The relationship between mental health and income is complex and multifaceted. While it is well established that there is a strong correlation between low income and poor mental health, the nature of this relationship is not straightforward. This article will explore the various factors that contribute to the relationship between mental health and income and discuss how addressing these factors can help to improve mental health outcomes for those living on low incomes.
The relationship between mental health and income
At its most basic level, the relationship between mental health and income can be understood in terms of the social determinants of health. These are the conditions in which people are born, grow, live, work, and age and how this profoundly impacts health outcomes. It is well established that people who live in poverty are more likely to experience a range of negative health outcomes, including poor mental health. This is partly because poverty is associated with a range of risk factors that can contribute to poor mental health, including stress, social isolation, and exposure to violence and trauma.
"Young people in the lowest income bracket are 4.5 times more likely to experience severe mental health problems than those in the highest"
However, the relationship between mental health and income is not just a matter of poverty and social determinants of health. There are also more complex factors that contribute to this relationship. For example, evidence suggests that income inequality is also a key factor in poor mental health outcomes. Research has shown that people living in more unequal societies are more likely to experience a range of negative health outcomes, including poor mental health. This is because income inequality can create a sense of social hierarchy and competition that can lead to stress, anxiety, and depression.
The role of work
Another factor contributing to the relationship between mental health and income is the role of work. Employment is a key source of income for most people, and it is also an important factor in mental health outcomes. Research has shown that unemployed people are more likely to experience poor mental health outcomes, including depression and anxiety. This is thought to be because unemployment can lead to feelings of social isolation, loss of identity and purpose, and financial insecurity.
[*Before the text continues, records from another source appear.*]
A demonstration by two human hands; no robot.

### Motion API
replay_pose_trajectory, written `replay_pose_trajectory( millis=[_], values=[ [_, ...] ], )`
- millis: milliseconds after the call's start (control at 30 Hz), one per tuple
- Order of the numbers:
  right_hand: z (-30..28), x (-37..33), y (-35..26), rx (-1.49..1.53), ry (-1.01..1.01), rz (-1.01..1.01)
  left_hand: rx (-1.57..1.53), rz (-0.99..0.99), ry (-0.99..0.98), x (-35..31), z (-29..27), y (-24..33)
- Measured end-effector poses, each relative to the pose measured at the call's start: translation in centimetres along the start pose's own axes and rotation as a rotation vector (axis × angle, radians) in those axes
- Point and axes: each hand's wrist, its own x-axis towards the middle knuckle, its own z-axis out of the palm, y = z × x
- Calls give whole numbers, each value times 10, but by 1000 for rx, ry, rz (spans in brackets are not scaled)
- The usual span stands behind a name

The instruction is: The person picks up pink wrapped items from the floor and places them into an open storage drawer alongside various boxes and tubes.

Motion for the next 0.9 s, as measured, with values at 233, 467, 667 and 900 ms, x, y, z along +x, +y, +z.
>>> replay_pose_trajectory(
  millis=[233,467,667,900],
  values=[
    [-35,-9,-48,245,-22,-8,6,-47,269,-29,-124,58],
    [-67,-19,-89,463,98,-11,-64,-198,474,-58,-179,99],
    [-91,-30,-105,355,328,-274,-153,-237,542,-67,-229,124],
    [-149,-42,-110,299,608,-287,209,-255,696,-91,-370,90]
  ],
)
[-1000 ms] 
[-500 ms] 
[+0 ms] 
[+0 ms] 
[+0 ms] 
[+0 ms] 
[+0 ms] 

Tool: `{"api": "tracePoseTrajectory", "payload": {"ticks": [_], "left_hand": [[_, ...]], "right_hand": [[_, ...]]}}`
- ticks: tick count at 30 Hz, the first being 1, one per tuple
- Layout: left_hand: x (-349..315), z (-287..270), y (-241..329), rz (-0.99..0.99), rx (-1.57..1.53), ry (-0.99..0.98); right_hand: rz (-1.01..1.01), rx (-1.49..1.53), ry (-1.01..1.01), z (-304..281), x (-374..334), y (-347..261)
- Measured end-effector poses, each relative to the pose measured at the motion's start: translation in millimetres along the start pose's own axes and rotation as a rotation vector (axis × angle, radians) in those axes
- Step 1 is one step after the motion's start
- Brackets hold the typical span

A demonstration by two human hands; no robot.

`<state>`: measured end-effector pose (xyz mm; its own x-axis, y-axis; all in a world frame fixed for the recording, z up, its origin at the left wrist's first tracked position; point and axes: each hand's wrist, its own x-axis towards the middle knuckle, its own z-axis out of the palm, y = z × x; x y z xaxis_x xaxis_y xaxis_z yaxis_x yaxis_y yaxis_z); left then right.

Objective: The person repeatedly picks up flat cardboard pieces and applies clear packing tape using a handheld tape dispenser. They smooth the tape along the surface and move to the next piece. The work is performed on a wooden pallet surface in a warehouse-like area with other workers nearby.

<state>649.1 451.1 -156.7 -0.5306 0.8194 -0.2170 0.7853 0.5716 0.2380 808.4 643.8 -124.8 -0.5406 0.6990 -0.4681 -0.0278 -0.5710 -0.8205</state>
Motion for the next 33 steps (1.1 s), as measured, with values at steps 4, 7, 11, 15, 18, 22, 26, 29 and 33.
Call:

At the same time, however, work can also be a source of stress and poor mental health outcomes. People working in low-paid, low-skilled jobs are likelier to experience poor mental health. This is partly because these jobs are often associated with high levels of stress and job insecurity, and because they can be physically demanding and emotionally draining. So, what can be done to address the relationship between mental health and income? Several different approaches can be taken, ranging from individual-level interventions to more systemic changes.
One approach is to provide mental health support and interventions to those who are living on low incomes. This could involve providing access to counselling or therapy services, as well as other forms of mental health support such as peer support groups or self-help resources. It is also important to address the social determinants of health that can contribute to poor mental health. This could involve initiatives to reduce poverty and income inequality and address other risk factors such as social isolation and exposure to violence and trauma.
"Enter a maximum of five things for which you are grateful and five accomplishments for that day in your list. Doing this activity in your mind is not enough; that’s why you must keep a physical record. Positive emotions and the ability to recall memories are two key advantages. Daily journaling encourages you to reflect on the positive events of the day, which keeps you upbeat"
Another approach is to focus on improving employment opportunities and conditions for those living on low incomes. This could involve initiatives to provide training and education and efforts to create more high-quality, well-paid jobs. It is also important to address the factors that can contribute to stress and poor mental health in the workplace, such as job insecurity, low pay, and high levels of demand and pressure.
Finally, there is a need for broader systemic changes to address the relationship between mental health and income. This could involve changes to social policy and workplace conditions, including the provision of basic income or other forms of income support. It could also involve changes to how we measure and value work.